Con una belleza lírica que deslumbra, La vida secreta de nuestras mascotas es una minidocuserie de tan solo cuatro capítulos («Inteligencia», «Comunicación», «Supersentidos» y «Atletismo»), y de solo media hora cada uno, que hará las delicias de los más pequeños de la casa. Es como un documental de esos de La 2, pero pensado para que niños de entre 7 y 12 años se queden pegados a la pantalla. Calidad estética de las imágenes aparte, la serie tiene tres cosas a su favor: el enfoque, más centrado en lo que no se ve a primera vista, y que no es lo habitual en documentales de animales o en serie de adiestradores de perros; la variedad de mascotas, ya que desfilan por supuesto perros y gatos, pero también loros, conejos, tortugas, dragones barbudos o ratas (sí, ratas que conducen coches de juguete), y su brevedad, que la hará idónea para una generación animalista y que anda más bien escasa de ese tesoro llamado atención.

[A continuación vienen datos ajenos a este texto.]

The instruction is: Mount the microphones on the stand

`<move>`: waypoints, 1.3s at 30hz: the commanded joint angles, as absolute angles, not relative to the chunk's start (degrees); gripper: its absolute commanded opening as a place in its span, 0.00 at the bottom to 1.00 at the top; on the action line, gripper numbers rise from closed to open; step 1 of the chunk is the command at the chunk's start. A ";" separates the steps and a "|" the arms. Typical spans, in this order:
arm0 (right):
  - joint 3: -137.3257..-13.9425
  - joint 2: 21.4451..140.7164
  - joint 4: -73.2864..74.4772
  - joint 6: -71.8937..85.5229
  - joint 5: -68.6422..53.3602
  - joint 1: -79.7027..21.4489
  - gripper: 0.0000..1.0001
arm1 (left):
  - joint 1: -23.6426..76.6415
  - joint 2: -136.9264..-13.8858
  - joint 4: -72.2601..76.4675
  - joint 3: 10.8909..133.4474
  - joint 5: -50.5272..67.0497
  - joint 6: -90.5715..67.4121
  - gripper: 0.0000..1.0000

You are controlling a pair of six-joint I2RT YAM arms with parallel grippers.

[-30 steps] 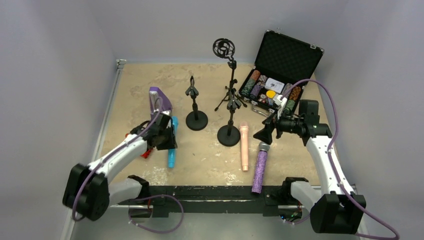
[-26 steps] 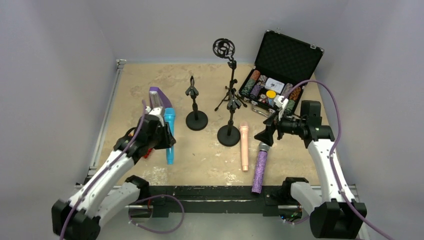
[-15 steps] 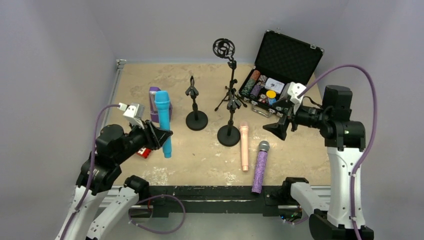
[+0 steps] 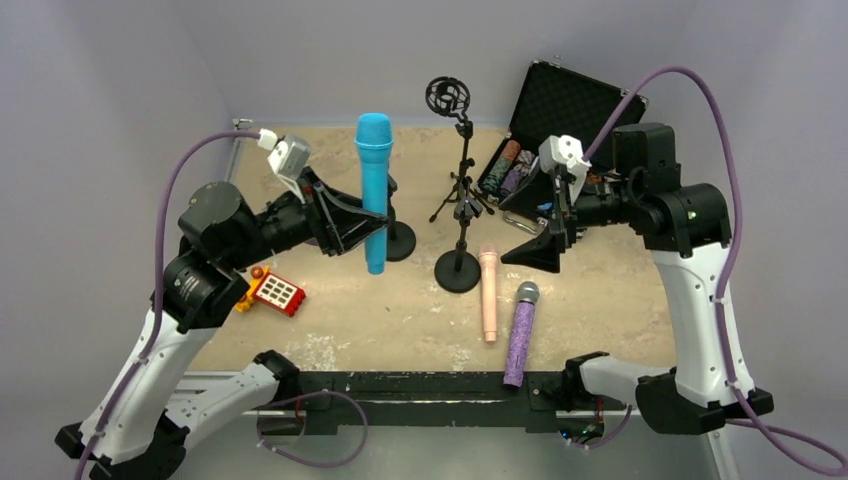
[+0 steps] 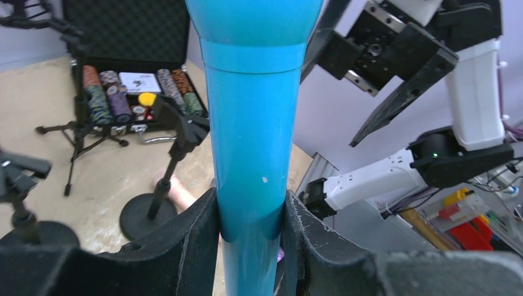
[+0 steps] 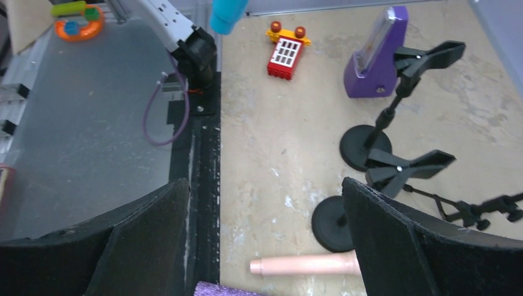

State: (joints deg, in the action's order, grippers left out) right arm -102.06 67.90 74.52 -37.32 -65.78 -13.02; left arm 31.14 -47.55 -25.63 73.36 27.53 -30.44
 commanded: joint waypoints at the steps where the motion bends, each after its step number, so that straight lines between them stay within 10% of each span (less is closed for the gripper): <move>1: -103.90 69.00 68.18 -28.40 -69.51 -17.07 0.98 | 37.02 -52.19 -18.72 78.77 25.22 -29.79 0.00; 30: -89.97 71.87 16.35 23.91 -73.45 -22.41 0.96 | 48.11 -69.42 6.50 84.54 13.94 -37.63 0.00; 39: -86.38 73.58 8.89 31.17 -75.12 -23.29 0.70 | 49.57 -71.46 9.83 84.24 15.00 -38.93 0.00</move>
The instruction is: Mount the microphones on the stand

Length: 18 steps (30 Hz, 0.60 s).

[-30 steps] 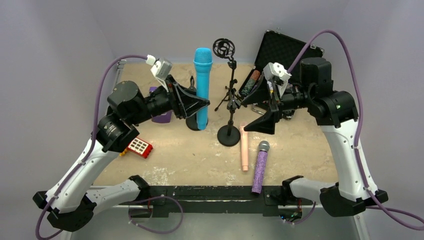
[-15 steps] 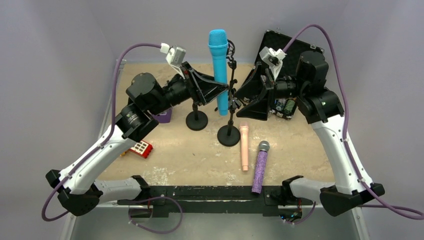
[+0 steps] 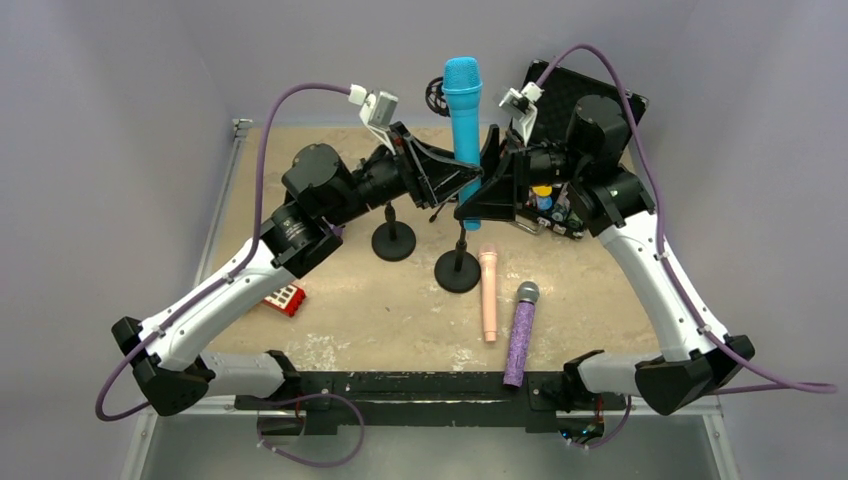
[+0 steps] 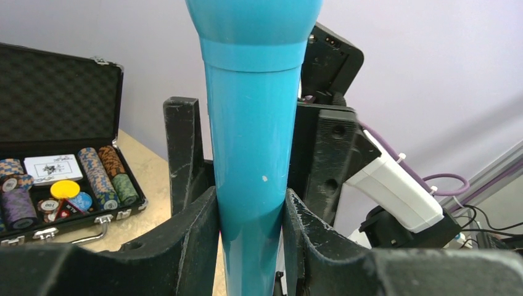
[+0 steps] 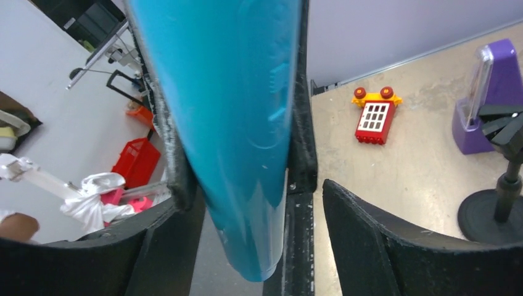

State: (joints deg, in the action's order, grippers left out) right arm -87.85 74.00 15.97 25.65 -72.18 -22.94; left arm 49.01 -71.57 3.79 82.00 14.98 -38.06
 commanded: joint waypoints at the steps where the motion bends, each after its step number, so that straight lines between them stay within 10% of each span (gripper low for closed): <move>1: -85.53 73.45 7.38 32.26 -75.75 -23.29 0.61 | 49.57 -71.48 10.03 84.02 15.03 -38.89 0.00; 6: -82.60 72.64 4.04 33.98 -77.74 -23.29 0.01 | 49.58 -70.46 10.88 82.41 14.90 -38.52 0.00; 8: -82.17 71.99 5.45 32.34 -78.62 -23.23 0.00 | 49.62 -69.23 10.99 81.06 14.80 -38.30 0.05; 13: -84.43 70.95 17.88 18.50 -78.90 -22.45 0.00 | 49.13 -61.44 5.04 74.84 12.05 -35.57 0.74; 18: -88.06 70.02 35.26 -3.72 -72.67 -21.66 0.00 | 47.59 -48.97 -8.16 66.75 4.77 -28.79 0.96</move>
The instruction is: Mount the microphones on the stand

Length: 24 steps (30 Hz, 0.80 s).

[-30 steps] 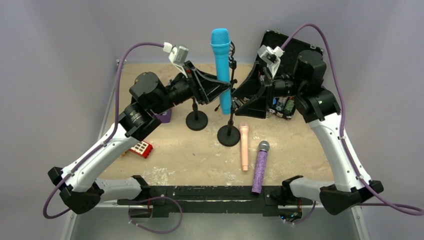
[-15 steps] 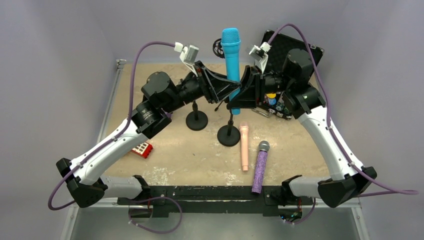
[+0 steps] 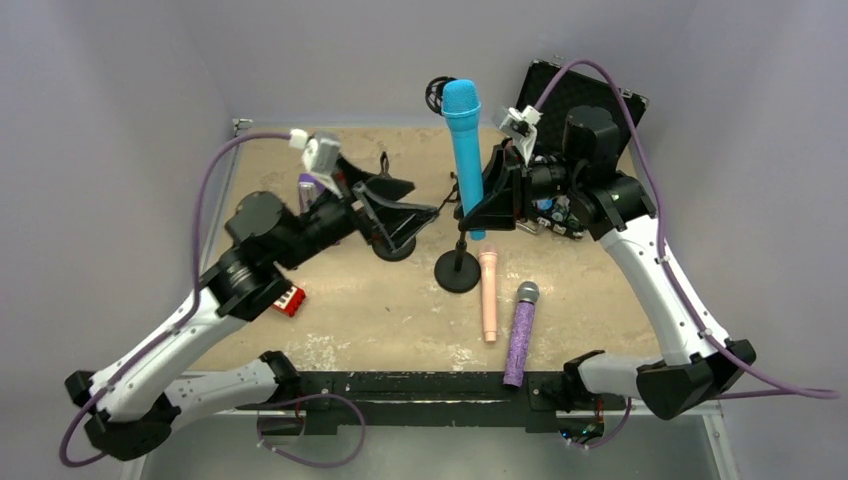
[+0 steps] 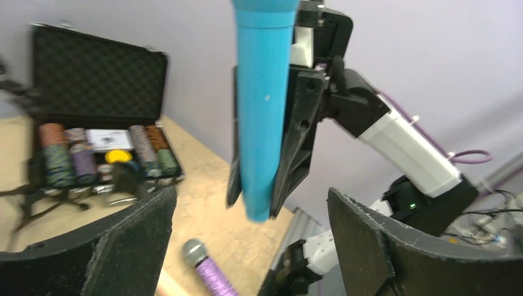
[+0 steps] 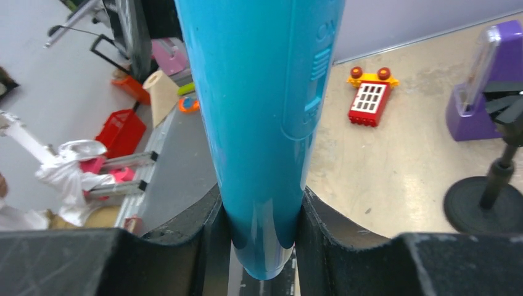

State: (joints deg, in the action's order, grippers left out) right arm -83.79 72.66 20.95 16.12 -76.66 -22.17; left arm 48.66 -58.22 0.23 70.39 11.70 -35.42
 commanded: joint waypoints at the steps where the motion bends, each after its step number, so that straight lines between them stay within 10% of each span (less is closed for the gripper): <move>1: -88.02 69.41 37.14 -6.85 -71.06 -21.70 0.00 | 47.28 -46.99 -12.12 66.00 2.44 -27.36 0.98; 10: -84.54 63.63 42.23 -16.84 -67.78 -18.49 0.00 | 45.08 -45.15 -29.32 56.95 -11.42 -19.57 0.99; 24: -79.81 59.59 35.69 -10.84 -73.51 -12.85 0.00 | 37.45 -62.25 32.73 28.58 -13.84 -5.62 0.92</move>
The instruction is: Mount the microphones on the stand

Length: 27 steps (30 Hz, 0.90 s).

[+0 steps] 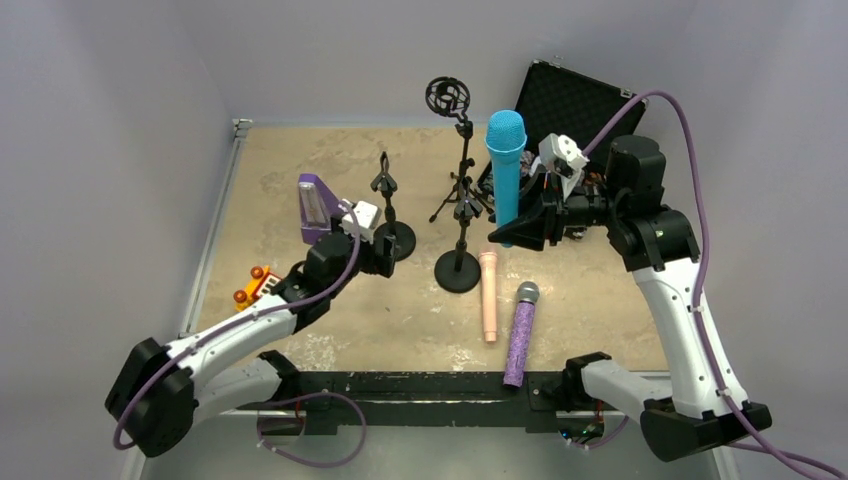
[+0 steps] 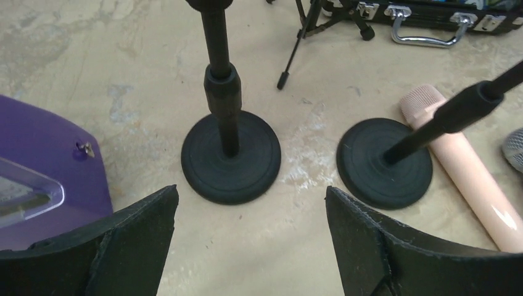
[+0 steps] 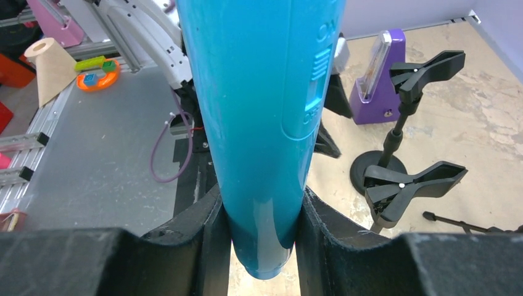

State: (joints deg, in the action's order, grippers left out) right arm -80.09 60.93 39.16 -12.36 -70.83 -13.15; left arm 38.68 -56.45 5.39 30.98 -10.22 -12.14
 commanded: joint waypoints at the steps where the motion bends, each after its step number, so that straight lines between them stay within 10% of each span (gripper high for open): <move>1: -79.88 59.59 35.63 -10.74 -73.62 -12.81 0.00 | 36.88 -64.57 35.28 28.81 -14.12 -5.50 0.92; 19: -78.03 58.08 34.18 -9.49 -74.62 -11.60 0.00 | 34.10 -84.84 56.06 35.57 -14.78 0.53 0.52; 25: -77.90 57.89 34.36 -9.55 -74.54 -11.47 0.00 | 33.94 -84.16 53.01 35.34 -11.31 0.53 0.00; 27: -77.93 57.68 34.84 -10.01 -74.34 -11.40 0.00 | 33.86 -81.79 52.21 33.54 -7.47 0.64 0.00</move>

Con estos mimbres es una pena que el cesto final esté lleno de agujeros. Lo de casi siempre: en lugar de colocar a los animales en su justo sitio y apuntar, al menos, hacia el sentido que tiene una ecología integral, se humaniza a los animales («son como personas», «en seguida me di cuenta de que era algo más un conejo»), en un tipo de discurso que encaja como un guante en un tiempo que, mientras deshumaniza a personas, plantea una suerte de especismo a la inversa: habrá que terminar reconociendo que los inferiores somos nosotros, los seres humanos.
Sus hijos pequeños disfrutarán, y, con los mayores (10-12 años, a partir de ahí, la serie les va a aburrir), lo más que les puede tocar es responder a alguna pregunta sobre las cuestiones de fondo que se plantean. Visto así, es hasta una buena oportunidad para recordarles y recordarnos todos que la vida no funciona con los parámetros de Disney.